* **Work to be completed**
Only the lines from the one with "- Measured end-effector" to the end of the data below should be given again, exactly as written.

* **Data below**
****
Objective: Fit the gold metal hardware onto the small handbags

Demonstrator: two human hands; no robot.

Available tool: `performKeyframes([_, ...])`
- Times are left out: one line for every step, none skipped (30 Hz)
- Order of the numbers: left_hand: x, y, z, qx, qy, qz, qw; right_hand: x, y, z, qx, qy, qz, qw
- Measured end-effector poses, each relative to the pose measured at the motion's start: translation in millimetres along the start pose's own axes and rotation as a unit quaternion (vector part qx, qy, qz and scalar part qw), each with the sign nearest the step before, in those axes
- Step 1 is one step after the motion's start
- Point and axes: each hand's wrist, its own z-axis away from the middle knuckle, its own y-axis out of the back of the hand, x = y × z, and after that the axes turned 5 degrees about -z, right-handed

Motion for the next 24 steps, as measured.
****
* **Response below**
- Measured end-effector poses, each relative to the pose measured at the motion's start: translation in millimetres along the start pose's own axes and rotation as a unit quaternion (vector part qx, qy, qz and scalar part qw), each with the sign nearest the step before, in those axes
- Step 1 is one step after the motion's start
- Point and axes: each hand's wrist, its own z-axis away from the middle knuckle, its own y-axis out of the back of the hand, x = y × z, and after that the axes turned 5 degrees about -z, right-handed

Motion for the next 24 steps, as measured.

Here the exercise is finished.